A trajetória recente de eventos extremos reforça a urgência de reequilibrar a carteira. Assunção alerta, “Considerando os crescentes riscos climáticos enfrentados pelo Brasil e a incidência cada vez mais frequente de eventos climáticos extremos, observamos um investimento mínimo em adaptação climática. No caso de perdas e danos, observamos o custo da inação. Saímos de US$ 0,2 bilhão em 2019 para US$ 2,2 bilhões em 2023. E em 2024, em razão da catástrofe no Rio Grande do Sul, atingimos US$ 8,1 bilhões”.

No plano global, a última rodada de negociações da COP29 trouxe uma meta de US$ 300 bilhões até 2035, porém as estimativas indicam a necessidade de US$ 1,3 trilhão para garantir ações concretas em países em desenvolvimento. Para um país com a escala e os ativos do Brasil, como florestas e matriz elétrica renovável, a mensagem do relatório é clara, o financiamento climático precisa crescer, diversificar e priorizar áreas críticas.

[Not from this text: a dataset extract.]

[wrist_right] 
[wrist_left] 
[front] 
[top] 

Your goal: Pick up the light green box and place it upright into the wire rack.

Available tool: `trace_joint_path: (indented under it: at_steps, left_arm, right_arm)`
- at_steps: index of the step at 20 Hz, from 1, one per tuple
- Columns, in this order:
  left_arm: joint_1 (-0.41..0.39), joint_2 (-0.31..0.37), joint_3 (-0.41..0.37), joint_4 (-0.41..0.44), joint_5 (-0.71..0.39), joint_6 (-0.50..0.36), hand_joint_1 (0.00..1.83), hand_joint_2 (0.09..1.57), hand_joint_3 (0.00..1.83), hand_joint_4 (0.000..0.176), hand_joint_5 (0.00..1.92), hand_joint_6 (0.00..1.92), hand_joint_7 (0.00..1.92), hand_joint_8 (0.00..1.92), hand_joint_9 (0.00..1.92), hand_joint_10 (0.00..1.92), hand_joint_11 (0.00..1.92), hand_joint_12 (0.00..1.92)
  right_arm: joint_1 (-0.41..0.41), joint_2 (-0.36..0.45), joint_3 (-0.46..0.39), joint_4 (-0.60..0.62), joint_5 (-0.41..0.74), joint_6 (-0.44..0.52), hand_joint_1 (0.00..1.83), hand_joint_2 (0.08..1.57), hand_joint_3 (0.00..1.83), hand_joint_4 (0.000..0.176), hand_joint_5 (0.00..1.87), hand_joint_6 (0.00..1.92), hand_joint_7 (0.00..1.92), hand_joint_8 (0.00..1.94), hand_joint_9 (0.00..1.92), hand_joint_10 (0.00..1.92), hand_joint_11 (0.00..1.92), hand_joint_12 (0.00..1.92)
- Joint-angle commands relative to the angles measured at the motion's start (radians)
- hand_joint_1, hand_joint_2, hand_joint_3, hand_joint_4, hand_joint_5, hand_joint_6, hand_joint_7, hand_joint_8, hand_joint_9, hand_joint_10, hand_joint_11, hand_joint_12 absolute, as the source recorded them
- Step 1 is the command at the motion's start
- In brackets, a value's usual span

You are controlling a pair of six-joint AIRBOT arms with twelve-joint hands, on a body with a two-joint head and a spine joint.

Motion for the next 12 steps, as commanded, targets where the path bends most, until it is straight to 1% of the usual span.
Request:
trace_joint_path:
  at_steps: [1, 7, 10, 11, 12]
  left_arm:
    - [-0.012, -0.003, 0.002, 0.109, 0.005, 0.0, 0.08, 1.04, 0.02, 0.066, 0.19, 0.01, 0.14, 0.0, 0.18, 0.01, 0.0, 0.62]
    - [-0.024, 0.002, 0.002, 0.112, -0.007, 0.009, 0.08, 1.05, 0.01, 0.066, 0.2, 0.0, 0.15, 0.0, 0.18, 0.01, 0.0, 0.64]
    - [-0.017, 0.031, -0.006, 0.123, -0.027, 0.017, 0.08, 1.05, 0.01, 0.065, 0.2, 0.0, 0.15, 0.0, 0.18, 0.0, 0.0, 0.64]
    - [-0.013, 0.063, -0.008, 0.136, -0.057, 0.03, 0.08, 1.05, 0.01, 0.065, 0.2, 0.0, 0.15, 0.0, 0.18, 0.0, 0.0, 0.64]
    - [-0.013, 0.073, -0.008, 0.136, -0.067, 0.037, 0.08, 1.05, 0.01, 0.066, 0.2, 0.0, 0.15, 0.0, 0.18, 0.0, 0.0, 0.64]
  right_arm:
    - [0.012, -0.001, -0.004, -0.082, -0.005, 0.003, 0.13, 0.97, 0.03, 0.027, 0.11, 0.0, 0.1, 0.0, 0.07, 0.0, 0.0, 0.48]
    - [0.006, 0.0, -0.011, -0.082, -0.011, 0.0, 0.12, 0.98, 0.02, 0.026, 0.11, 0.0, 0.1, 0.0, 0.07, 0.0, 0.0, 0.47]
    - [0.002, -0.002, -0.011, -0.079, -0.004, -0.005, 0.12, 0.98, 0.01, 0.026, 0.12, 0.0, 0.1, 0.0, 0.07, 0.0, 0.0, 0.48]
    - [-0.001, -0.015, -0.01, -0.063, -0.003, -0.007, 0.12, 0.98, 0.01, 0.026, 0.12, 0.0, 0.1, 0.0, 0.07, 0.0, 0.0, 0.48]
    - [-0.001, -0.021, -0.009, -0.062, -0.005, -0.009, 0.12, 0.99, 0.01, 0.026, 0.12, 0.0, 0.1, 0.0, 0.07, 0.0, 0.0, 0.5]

O estudo segue a metodologia do Climate Policy Initiative Global, que mapeia financiamento climático no mundo há mais de uma década, criando uma linha de base para acompanhar o destino dos recursos. A versão completa do relatório será lançada após a COP30, oferecendo mais detalhes sobre rotas de investimento para destravar o potencial brasileiro em mitigação, adaptação e proteção de florestas.